Data Vault ETL Implementation using SSIS: Step 5 – Satellite ETL – part 2 – SQL selection (wide table exception)
There is more to say on exactly how Satellite selections are made as originally documented in the Satellite ETL post. In many cases not all records from a Staging Area table are selected, but rather a subset. This creates an interesting issue to which I usually refer to as the ‘wide table exception’. It leads to a minor change in the SQL selection for Satellite entities. The outline and solution are described in this post.
Image the scenario where a subset of attributes from a Staging Area table is loaded to a Satellite type table (and some others too).
In the Staging Area definitions we already established that we need to be prepared to process multiple changes in one run, which means potentially multiple changed records for the same natural key. In this case we are only interested in the Satellite loading process, even though the same Staging Area dataset is loaded to multiple other tables. This creates an interesting loading issue as the changes in the available CDC based delta itself may be unrelated to the attributes that are required by the specific Satellite. This is illustrated in the next diagram:
This means that the Satellite ETL, based on the available data delta, will receive a duplicate (record 1 and 2). Also interesting is that this record is ‘not changed’ from the perspective of the Satellite. As a side note this underlines the requirement for each ETL process – the Satellite in this case – to always perform their own change detection and not to blindly rely on the received change delta.

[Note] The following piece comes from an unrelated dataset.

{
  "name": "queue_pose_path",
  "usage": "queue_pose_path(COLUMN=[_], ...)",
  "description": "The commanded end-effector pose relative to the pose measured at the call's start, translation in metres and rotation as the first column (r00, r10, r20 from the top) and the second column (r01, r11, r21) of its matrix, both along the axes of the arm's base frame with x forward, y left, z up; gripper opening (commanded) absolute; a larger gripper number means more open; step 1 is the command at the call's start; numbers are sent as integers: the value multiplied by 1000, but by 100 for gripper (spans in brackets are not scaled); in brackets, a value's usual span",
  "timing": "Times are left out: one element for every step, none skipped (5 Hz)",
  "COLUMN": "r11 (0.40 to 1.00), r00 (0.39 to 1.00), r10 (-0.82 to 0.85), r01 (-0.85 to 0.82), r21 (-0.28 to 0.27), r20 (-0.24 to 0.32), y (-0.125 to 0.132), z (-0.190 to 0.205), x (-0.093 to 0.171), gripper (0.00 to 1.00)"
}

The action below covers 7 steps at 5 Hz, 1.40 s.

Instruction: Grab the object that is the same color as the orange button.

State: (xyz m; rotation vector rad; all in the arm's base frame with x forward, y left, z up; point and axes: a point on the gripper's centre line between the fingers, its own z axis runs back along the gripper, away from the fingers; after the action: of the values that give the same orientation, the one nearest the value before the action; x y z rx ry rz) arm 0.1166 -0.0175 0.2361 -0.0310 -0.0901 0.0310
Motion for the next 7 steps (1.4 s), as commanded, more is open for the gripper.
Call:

Other than that, it is a situation that can be easily handled in a way that makes it generic. What is needed is a DISTINCT function to remove these duplicates, and it needs to be present in every Satellite SQL selection. This pushes the original functionality related to the row numbering (to load multiple changes in the first place) ‘around’ this distinct selection because the ordering undoes the distinct selection. An example query for Satellite SQL selection that handles both this scenario, but all others as well is listed below:
SELECT RECORD_SOURCE, EVENT_DATETIME, ETL_PROCESS_ID, <Business Key>, <Attribute(s)>, <ROW_NUMBER() OVER (PARTITION <Business Key> BY ORDER BY <Business Key>, EVENT_DATETIME)> AS ROW_NUMBER, <CHECKSUM LOGIC> -- MD5, SHA1 or similar ( CDC_OPERATION, <Business Key>, <Attribute(s)> ) AS CHECKSUM FROM ( SELECT DISTINCT RECORD_SOURCE, EVENT_DATETIME, ETL_PROCESS_ID, <Business Key>, <Attribute(s)> FROM <Staging Area> ) distinct_selection
When this SQL logic is used only unique rows (for the selected attributes) will be presented the Satellite ETL. As we established in this post the ETL still needs to check if there really is a change, because even though the information is now distinct it still does not mean it’s changed!